There are also different types of co-ops and social housing. Some co-ops are literally apartment buildings or town houses (you get your own for a low rent gear to income price per month) where all members are expected to pitch in with different tasks, ie sort garbage, clean hallways, be the treasurer at the "town hall" type meeting, etc. Its something to look into for sure and housing prices in such places are geared to your income. I know people who are in co-ops around here and pay like $500/month for an entire 3 bedroom townhome to themselves, but just have to come up with the 2-3 hrs a week to do the community work. non co-op town homes around here rent normally for around $2 k a month (give or take).

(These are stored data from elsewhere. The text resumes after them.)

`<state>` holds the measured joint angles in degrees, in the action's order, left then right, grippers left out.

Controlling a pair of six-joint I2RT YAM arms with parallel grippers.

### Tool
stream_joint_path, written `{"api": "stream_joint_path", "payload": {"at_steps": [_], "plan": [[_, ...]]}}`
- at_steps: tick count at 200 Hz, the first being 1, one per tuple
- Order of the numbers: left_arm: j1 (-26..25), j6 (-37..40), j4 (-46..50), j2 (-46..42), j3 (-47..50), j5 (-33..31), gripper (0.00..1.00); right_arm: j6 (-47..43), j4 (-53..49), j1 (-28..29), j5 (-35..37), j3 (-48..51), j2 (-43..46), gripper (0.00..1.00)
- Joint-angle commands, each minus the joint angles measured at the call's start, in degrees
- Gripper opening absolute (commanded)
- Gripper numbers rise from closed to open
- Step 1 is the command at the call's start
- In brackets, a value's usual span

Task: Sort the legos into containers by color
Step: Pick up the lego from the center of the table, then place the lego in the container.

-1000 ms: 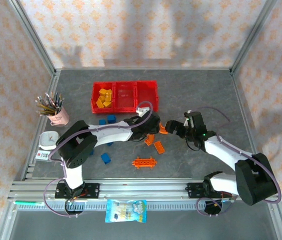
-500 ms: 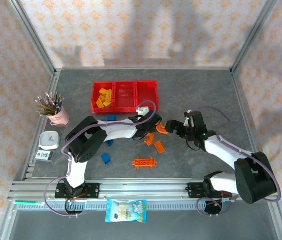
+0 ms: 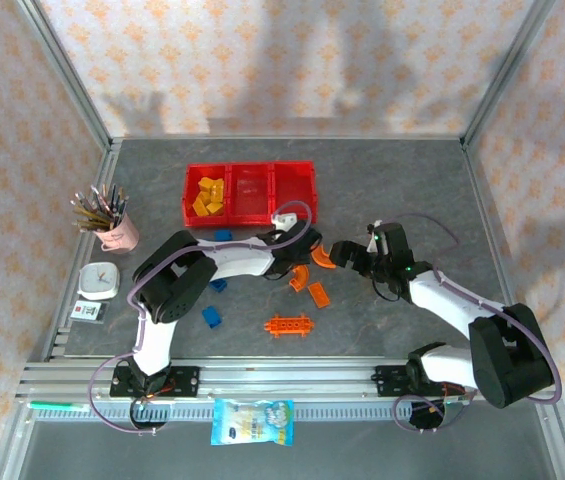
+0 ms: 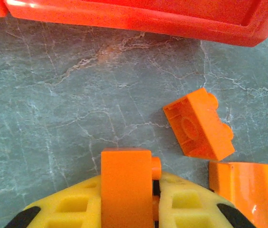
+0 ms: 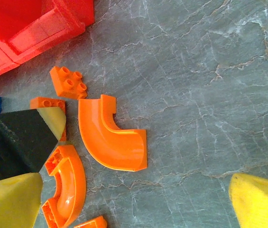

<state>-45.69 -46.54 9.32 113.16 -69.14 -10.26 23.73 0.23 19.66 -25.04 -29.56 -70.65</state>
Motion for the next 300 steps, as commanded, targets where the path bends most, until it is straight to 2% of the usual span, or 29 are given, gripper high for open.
{"api": "stream_joint_path", "payload": {"at_steps": [1,47,96,142,191,223,253,300], "plan": [[0.43,-0.13,-1.23,-4.73,2.25,-0.28,0.18,-2.09,0.39,-0.31,-2.11,-1.53,1.31,1.00],[0.67,0.63,0.17,-13.67,6.11,-1.68,0.18,-1.68,1.98,0.71,-6.30,-5.12,0.53,1.00],[5.85,5.46,3.34,-20.26,5.23,-5.87,0.18,-2.37,1.17,5.62,-2.06,-10.93,-4.38,1.00],[13.46,10.59,3.47,-14.47,-2.62,-6.24,0.18,-0.47,3.52,7.06,0.53,-15.04,-8.52,1.00],[19.82,12.62,2.79,-1.57,-12.68,-1.79,0.18,-0.06,3.46,7.06,2.80,-17.47,-10.64,1.00],[21.68,15.78,4.48,4.07,-19.53,-2.46,0.27,-0.33,2.95,7.06,3.02,-17.80,-10.56,1.00],[22.57,16.24,5.71,4.63,-20.66,-2.24,0.49,-0.86,1.83,6.99,3.24,-18.34,-10.04,1.00],[22.28,14.60,5.30,-2.01,-15.34,0.19,0.51,-1.09,0.78,6.47,2.82,-18.04,-8.98,1.00]]}}
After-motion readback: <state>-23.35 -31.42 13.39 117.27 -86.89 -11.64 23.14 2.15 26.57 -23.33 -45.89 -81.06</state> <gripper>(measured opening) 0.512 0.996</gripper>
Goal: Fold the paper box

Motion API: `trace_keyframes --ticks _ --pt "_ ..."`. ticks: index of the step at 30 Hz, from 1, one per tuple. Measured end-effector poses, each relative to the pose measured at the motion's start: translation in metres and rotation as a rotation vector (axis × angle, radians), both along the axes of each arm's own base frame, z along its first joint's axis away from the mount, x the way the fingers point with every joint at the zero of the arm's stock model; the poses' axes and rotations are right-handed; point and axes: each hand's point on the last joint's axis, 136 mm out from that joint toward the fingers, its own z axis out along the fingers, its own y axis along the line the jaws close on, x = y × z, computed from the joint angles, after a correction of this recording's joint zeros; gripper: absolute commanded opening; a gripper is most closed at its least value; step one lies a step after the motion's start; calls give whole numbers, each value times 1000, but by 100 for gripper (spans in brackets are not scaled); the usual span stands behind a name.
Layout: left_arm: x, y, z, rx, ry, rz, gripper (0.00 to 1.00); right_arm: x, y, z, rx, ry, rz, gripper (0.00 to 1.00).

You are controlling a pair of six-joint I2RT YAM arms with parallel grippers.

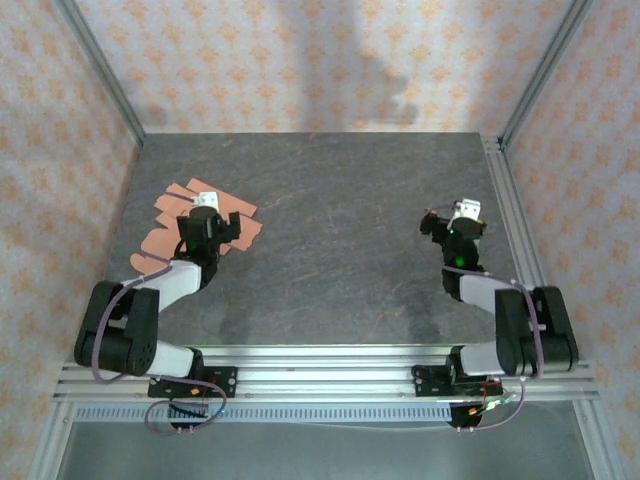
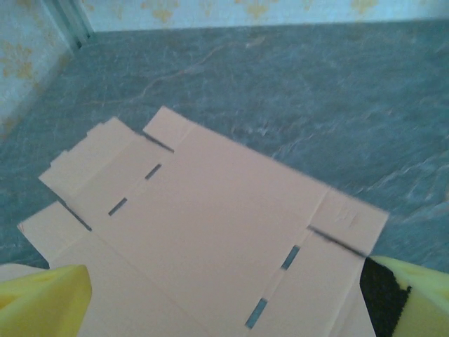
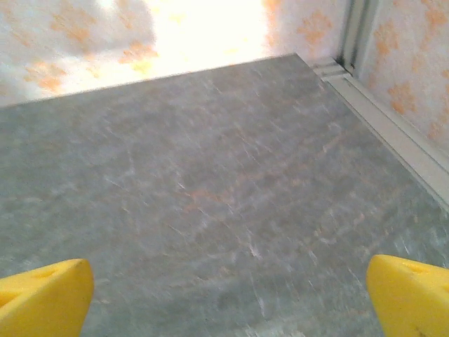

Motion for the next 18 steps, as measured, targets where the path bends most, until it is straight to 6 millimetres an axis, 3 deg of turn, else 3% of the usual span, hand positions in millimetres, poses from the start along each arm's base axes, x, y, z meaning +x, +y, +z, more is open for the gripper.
trace_keyframes --ticks 3,5,9,14,18 --pt "9 -1 31 -51 -49 31 100 9 19 33 -1 -30 73 99" --pt "16 1 46 -106 -58 78 100 13 44 50 -8 -37 150 99" --pt "32 9 54 -219 -25 183 100 15 100 62 -23 -14 313 99" --pt "40 27 14 -308 115 319 96 13 175 50 -45 60 511 99" --pt "38 36 -30 -342 261 405 89 9 217 30 -56 122 610 99"
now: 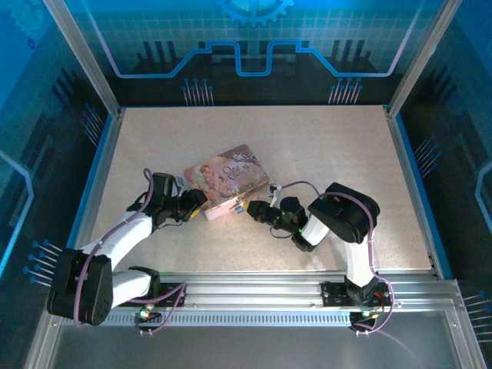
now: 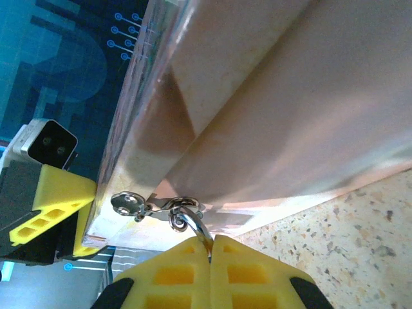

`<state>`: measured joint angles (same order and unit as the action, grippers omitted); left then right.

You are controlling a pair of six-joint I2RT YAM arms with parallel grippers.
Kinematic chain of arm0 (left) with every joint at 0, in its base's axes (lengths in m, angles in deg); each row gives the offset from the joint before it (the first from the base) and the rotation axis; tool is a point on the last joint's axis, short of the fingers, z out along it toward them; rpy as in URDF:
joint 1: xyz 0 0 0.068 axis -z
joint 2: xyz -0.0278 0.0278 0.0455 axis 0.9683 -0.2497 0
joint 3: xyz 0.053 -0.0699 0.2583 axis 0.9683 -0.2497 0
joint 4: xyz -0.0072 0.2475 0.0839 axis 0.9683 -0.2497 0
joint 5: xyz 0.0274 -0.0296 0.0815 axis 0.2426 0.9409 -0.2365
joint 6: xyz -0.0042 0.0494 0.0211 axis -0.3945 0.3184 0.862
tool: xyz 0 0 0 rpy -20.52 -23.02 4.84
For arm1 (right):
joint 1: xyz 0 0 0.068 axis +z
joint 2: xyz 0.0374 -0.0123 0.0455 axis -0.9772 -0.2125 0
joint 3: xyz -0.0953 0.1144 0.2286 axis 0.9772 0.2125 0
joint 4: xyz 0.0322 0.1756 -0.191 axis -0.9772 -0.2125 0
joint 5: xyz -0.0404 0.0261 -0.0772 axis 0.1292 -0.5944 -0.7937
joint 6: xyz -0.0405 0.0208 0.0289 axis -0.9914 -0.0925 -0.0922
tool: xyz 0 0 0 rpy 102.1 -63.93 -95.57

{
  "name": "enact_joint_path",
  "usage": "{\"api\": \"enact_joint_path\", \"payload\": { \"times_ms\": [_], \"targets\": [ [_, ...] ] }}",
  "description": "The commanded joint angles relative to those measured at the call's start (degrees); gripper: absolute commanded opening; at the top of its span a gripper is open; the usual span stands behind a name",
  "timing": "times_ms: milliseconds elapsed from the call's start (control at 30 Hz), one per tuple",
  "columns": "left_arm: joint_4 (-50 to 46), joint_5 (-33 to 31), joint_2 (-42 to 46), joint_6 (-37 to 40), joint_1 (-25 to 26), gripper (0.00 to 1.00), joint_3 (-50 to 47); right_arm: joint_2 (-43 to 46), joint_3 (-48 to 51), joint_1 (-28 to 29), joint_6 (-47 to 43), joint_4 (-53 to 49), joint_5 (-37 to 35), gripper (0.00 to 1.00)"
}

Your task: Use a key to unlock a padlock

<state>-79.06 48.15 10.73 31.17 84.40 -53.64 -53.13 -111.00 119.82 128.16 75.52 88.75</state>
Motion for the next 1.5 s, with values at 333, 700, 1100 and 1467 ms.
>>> {"api": "enact_joint_path", "payload": {
  "times_ms": [333, 700, 1100, 1467],
  "targets": [
    [-6.9, -1.1, 2.4, 0.9, 0.9, 0.62, 0.6, 9.0, 3.8, -2.9, -2.4, -5.0, -3.3, 0.01],
    [-19.6, -9.8, 10.6, 10.7, 0.6, 0.75, 10.1, 26.2, 6.1, -3.9, -12.1, -24.0, -1.7, 0.02],
    [-21.9, -17.2, 17.9, 13.4, 0.0, 0.87, 12.7, 50.0, -3.7, -5.4, -30.9, -71.1, 2.7, 0.02],
    [-23.5, -22.9, 23.0, 17.2, -0.9, 0.99, 12.0, 50.8, -15.4, -8.3, -43.2, -102.1, 7.1, 0.03]
  ]
}}
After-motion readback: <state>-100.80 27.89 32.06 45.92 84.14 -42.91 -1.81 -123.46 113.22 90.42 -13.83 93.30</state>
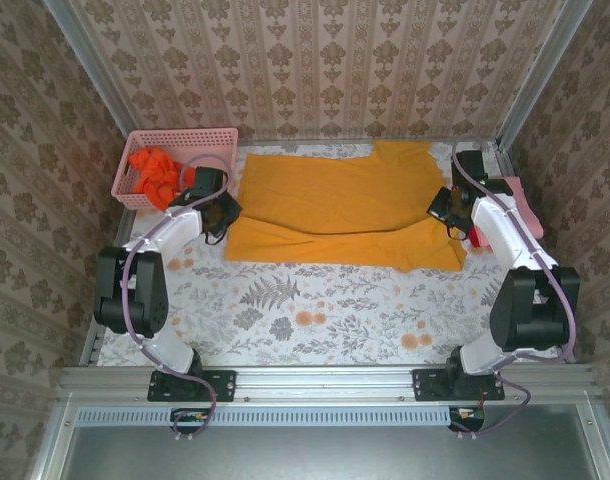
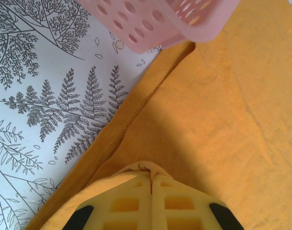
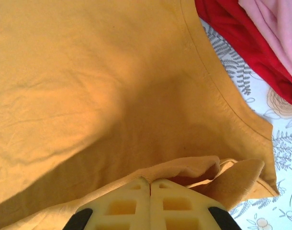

Re: Would you ever live in a co-op while camming?
Its really going to depend on the co-op, like OJenni says. The one thing that I would never do is lie to the people that you live in close quarters with, whether in a co-op or roommate type situation. Camming is not subtle, so its not an easy one to hide, and even people that are pretty open minded about the work generally do not like being lied to about it. Depending on the set-up, you may find that you cannot get internet speeds that you need (whenever I move, I am very careful to make sure that there is a supplier that covers the area and that the place I am moving into either does not have internet supplied, or is happy for me to set up my own) which is really difficult, for obvious reasons.
You may find that it is easier to actually advertise for a roomate (or mates) and then look for a house together. There are lots of sites that help you connect with other people who are looking for roommates, and then you could find someone that is happy with your situation, and look for a place that fits...just a thought!
Good luck finding a place!
Re: Would you ever live in a co-op while camming?
I cam and I live in a co-op. There are three other apartments in my building. I am a single mom of one. I have one family over me and in my bedroom where I cam, I do not have anybody living next to me. I have been camming since November 2011 and I have had no complaints. Some times I am loud too.
Re: Would you ever live in a co-op while camming?
i love co-ops and i've done a lot of work within co-op communities and have friends who have lived in them. for me, i HATE camming with roommates, even if they're the most sex-positive roommates ever - it's just a mental thing. it really fucks with my head when i know people can hear me (unless it's like my partner or something) and it makes me very self-conscious. so it wouldn't work for me.
however, if you do find the right co-op i could see it working out. i think the noise thing would be a big issue (i mean, i don't think you'd be able to hide it unless you cam without sound and already have a good customer base camming without sound) so it'd depend on how the house is structured and what house rules are. but if you aren't too familiar with co-ops, please be thorough when you investigate. some of the problems i've run into is that a lot of co-ops aren't really all that progressive or radical and can be really anti-sex work and ableist, racist, etc. even a lot of ones who are oriented towards radical folks still tend to have a lot of entrenched oppressive shit going on (which is common anytime you get radicals working together, but - like - for me, it's something i can deal with when i'm doing organizing work but i need my home, especially if i'm doing sex work, to be MY space). even if they say they are cool with sex work it is not always a safe space to be working.
good luck!
edited to add: it also depends on the structure of the co-op. before i read rose's post i didn't even know there were co-ops with separate apartments - if it were a matter of having a separate apartment i think it would be no different than living in any apartment building so most of what i've said might not apply - if you don't have to relate that much with the other people who live there then it's not a big deal, but most co-ops you DO have to deal a lot with the other peopel who live there. most co-ops in college towns i know of have people in separate rooms but sharing the same common spaces and sharing walls. that would not work for me with camming, and that's the kind of environment i was addressing in my post.